The idea of a meme was introduced by Richard Dawkins in a final chapter of his popular 1976 book on genetics: "The Selfish Gene". Dawkins kicks around the meme idea with philosopher Daniel Dennett here.

Even after 40 years, Dawkins still brings up the meme constantly, especially when he's talking about religion as a meme that "infects" the human brain. The word "meme" is now tossed around quite freely, almost a synonym for "idea", but usually confined to a "big idea" or at least one that is effectively communicated from person to person and somehow "survives" competition with competing ideas.

Given "Surfaces and Essences" (S&E), we can immediately see that the meme is an explicit analogy with the gene. We can also ask if it's a very good analogy. Does it lead us to understand anything about ideas that we can't easily see without it? Does it mislead us to think that ideas have properties or behavior that genes have but "memes" actually don't? Does it lead us closer to understanding the essence of what an idea is?

Such questions lead us to suspect that we can do without the "meme" analogy.

How are genes and memes different?
  • Genes are discreet entities, encoded in actual physical sequences of DNA. Memes are fuzzy and seem to be defined only in the mind of the speaker. What, exactly, is the "meme" of God?
  • Genes survive (according do Dawkins) by means of competition. What accounts for the "survival" of memes? S&E would say that any idea survives because it is an apt, more or less essential "name" for a common situation. We don't know exactly how the brain decides that a particular name is appropriate, but it's fast and automatic. "Survival" doesn't seem to come into it. "Competition" for the appropriate word or phrase takes place in the brain all the time and we tend to come up with the best one available, but this doesn't imply that we forget the alternatives. The "winner" pops up where it fits.
  • Genes are communicated from generation to generation. Analogies are communicated because the speaker and listener share a common understanding of the situation -- usually experiences or concepts that are "like" one another. How humans decide that one situation is "like" another is mysterious and astonishing. There is no evident similarity to "communication" in the sense of some "thing" being handed from one person to another.
The most serious problem with the "meme" analogy is that it leads us to think about ideas at the wrong level of culture. "Memes" and the analogies studied in "Surfaces" "infect" the shared language of a culture and only indirectly the thought processes of an individual. A child starts to use the word "God" without any idea of the vast baggage and extensive mythology ("memeplex") that comes along with that single word. The "meaning" of the word is "out there" in the culture, to be discovered and gradually assimilated (or not) as the child learns (or fails to learn) to think for himself.
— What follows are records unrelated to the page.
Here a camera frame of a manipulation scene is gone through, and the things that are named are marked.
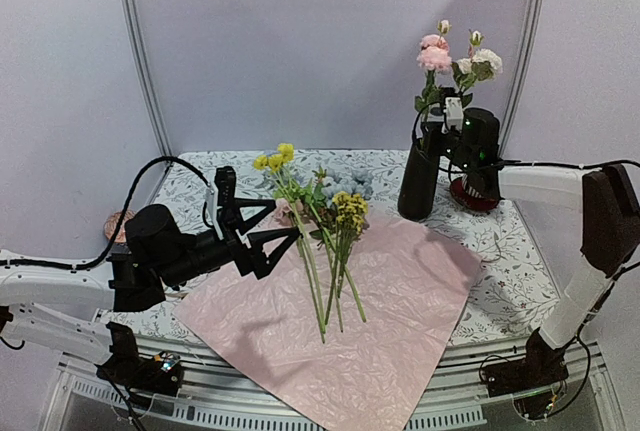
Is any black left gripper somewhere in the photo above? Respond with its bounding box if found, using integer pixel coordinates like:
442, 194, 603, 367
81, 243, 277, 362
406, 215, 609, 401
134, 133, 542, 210
159, 199, 300, 289

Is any yellow poppy flower stem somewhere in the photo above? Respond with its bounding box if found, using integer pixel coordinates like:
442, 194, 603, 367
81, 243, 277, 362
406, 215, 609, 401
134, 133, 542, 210
252, 143, 341, 335

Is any light blue hydrangea stem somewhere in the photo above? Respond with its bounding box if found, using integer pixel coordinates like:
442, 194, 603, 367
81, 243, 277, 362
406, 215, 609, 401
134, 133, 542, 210
321, 168, 373, 201

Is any pink wrapping paper sheet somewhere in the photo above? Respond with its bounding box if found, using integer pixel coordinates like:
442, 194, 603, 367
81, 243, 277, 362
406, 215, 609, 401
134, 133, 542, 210
170, 213, 482, 431

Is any white rose stem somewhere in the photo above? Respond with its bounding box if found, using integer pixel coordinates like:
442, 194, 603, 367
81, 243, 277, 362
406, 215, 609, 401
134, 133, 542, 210
452, 30, 503, 108

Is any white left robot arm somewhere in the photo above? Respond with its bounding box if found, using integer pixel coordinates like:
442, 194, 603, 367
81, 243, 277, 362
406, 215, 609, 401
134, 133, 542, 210
1, 198, 300, 385

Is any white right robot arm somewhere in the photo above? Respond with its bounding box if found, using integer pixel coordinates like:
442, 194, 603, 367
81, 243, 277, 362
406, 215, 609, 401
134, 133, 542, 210
412, 99, 639, 387

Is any tall black vase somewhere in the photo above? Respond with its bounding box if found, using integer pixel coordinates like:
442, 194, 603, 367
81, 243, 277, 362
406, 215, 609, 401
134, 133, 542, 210
397, 144, 439, 221

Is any striped ceramic cup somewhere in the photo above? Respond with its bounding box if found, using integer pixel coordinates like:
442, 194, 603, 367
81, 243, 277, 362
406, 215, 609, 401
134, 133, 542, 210
462, 174, 487, 199

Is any red round saucer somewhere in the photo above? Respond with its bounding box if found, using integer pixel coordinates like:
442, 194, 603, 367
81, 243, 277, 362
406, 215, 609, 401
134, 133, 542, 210
449, 178, 499, 212

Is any single pink carnation stem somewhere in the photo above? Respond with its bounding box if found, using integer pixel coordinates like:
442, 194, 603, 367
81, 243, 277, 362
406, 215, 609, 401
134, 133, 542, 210
276, 198, 326, 343

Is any yellow small flower sprig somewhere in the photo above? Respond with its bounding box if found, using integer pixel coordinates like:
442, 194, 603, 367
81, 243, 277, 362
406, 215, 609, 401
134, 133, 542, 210
328, 191, 368, 332

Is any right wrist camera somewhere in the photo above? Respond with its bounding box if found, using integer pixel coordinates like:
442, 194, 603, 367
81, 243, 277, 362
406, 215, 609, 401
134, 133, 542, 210
438, 87, 464, 132

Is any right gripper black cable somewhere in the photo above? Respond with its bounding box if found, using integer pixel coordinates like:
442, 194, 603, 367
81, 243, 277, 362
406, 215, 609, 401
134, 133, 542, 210
410, 100, 640, 187

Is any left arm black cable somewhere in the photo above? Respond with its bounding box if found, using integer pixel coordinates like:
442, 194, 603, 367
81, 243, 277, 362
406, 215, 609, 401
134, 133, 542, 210
0, 155, 214, 272

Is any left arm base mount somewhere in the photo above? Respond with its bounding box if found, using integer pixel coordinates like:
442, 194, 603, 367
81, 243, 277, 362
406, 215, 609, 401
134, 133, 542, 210
96, 322, 184, 396

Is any right aluminium frame post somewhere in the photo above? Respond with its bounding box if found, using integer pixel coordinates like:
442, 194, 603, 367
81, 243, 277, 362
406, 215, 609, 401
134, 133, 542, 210
498, 0, 543, 156

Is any aluminium frame post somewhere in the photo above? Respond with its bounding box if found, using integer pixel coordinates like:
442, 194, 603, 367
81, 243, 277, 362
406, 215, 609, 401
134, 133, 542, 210
498, 0, 543, 156
121, 0, 173, 156

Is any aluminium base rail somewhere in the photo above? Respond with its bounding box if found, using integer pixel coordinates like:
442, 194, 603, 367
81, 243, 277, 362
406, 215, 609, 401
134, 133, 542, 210
52, 333, 616, 431

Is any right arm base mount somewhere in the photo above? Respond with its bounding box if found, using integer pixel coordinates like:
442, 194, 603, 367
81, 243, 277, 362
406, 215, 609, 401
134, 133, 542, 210
479, 329, 574, 420

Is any left aluminium frame post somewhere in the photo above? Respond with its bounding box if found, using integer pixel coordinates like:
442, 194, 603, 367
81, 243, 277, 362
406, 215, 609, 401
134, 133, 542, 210
121, 0, 173, 156
Bottom line: the "meme" is a special case of an analogy, which is a special case of pattern recognition. It's not a very good analogy and it's been made worse by common use that divorces it from its roots (it's now just a pretentious way to say "idea").
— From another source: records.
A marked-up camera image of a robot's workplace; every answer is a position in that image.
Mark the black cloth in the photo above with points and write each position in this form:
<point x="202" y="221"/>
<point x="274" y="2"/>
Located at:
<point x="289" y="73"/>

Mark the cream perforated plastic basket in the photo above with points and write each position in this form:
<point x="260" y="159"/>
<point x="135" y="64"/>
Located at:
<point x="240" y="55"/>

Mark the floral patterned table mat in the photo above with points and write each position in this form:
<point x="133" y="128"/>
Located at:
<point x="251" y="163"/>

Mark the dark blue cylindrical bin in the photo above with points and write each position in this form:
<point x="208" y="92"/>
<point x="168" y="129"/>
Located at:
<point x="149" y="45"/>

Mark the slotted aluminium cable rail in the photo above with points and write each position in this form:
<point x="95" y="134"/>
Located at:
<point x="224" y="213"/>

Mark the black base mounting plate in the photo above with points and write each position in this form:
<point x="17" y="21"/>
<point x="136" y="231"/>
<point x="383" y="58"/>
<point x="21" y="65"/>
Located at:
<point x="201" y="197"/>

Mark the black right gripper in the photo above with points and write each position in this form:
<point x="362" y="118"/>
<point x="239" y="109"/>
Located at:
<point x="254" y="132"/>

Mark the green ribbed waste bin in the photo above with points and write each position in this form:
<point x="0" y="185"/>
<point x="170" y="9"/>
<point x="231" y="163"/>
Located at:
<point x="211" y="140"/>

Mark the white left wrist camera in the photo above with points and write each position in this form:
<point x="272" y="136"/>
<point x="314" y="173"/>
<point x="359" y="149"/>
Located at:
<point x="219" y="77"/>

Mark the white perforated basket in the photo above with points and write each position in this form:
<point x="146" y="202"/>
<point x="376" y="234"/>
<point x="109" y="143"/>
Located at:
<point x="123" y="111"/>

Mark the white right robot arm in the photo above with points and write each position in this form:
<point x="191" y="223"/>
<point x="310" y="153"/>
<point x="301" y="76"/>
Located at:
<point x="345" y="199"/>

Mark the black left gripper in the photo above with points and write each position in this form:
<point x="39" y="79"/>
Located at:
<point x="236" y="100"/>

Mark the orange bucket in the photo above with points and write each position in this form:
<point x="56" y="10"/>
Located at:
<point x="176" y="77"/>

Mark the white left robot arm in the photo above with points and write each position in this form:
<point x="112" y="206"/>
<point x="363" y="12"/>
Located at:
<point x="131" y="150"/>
If we are to persist in using the word "meme', we need to drop the original analogy of the meme "infecting" our brains and taking over evolution. A "meme", if it is anything at all, is a powerful and commonly-understood idea shared by a culture or a language. Memes grow and evolve as a shared project of a culture as the language itself evolves and grows. This includes the constant elaboration of important myths that underlie the culture, along with the bottomless enthusiasm we all have for a good story.

One of the things that career atheists miss about religion is the way it "morphs" rapidly in response to our shared talent for improving on a good story. There is no inherent reason why our stories should compete with each other or be somehow logically consistent. When we use the word "meme", we conjure up a rather static picture (like a virus). In fact, "memes" are dynamic creatures, never the same at any one time, any one culture or in any one mind.